EXERCISE OBJECTIVE:
Would you print the data below exactly, leaving out every picture?
------------------------------------------------------------
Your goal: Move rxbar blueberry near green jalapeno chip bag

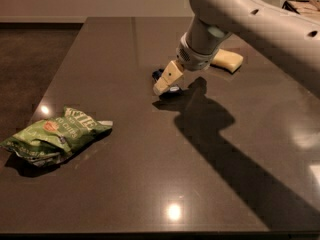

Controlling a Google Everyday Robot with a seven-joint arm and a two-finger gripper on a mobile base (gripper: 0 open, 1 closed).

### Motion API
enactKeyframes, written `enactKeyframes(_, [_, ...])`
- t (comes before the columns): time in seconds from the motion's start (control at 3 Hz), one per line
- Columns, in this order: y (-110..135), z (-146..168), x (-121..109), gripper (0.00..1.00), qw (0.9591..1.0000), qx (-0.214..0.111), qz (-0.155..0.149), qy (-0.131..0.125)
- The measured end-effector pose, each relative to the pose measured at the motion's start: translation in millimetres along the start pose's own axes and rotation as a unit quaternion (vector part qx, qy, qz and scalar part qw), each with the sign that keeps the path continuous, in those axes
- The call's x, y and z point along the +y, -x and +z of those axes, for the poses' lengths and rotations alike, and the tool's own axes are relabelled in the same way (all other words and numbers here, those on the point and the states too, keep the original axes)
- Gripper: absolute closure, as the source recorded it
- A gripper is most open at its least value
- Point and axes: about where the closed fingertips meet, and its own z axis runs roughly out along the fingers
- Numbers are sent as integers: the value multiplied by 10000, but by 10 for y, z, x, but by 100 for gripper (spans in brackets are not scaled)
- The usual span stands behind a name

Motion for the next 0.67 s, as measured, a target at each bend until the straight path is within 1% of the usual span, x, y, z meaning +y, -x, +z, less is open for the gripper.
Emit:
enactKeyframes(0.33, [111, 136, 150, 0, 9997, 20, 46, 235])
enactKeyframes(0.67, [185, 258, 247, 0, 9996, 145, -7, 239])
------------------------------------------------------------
RESULT BELOW:
Your goal: Move rxbar blueberry near green jalapeno chip bag


Controlling a Google Everyday Robot with a seven-joint arm and a two-finger gripper on a mobile base (gripper: 0 open, 1 closed).

### Motion API
enactKeyframes, written `enactKeyframes(_, [_, ...])`
- t (comes before the columns): time in seconds from the motion's start (control at 3 Hz), one per line
- Columns, in this order: y (-110..135), z (-146..168), x (-121..109), gripper (0.00..1.00), qw (0.9591..1.0000), qx (-0.214..0.111), qz (-0.155..0.149), qy (-0.131..0.125)
- The measured end-effector pose, each relative to the pose measured at the motion's start: translation in millimetres along the start pose's own axes and rotation as a unit quaternion (vector part qx, qy, qz and scalar part qw), each with the sign that keeps the path continuous, in those axes
- The call's x, y and z point along the +y, -x and +z of those axes, for the poses' lengths and rotations alike, and the tool's own axes are relabelled in the same way (all other words and numbers here, those on the point and the states too, keep the original axes)
- Gripper: absolute closure, as the source recorded it
- A gripper is most open at its least value
- Point and axes: about where the closed fingertips meet, and its own z axis runs roughly out along the fingers
- Numbers are sent as integers: the value multiplied by 10000, but by 10 for y, z, x, but by 100 for gripper (spans in brackets are not scaled)
- The usual span stands behind a name

Motion for the next 0.67 s, as measured, a target at each bend until the straight path is within 1% of the usual span, x, y, z meaning +y, -x, +z, less is open for the gripper.
Emit:
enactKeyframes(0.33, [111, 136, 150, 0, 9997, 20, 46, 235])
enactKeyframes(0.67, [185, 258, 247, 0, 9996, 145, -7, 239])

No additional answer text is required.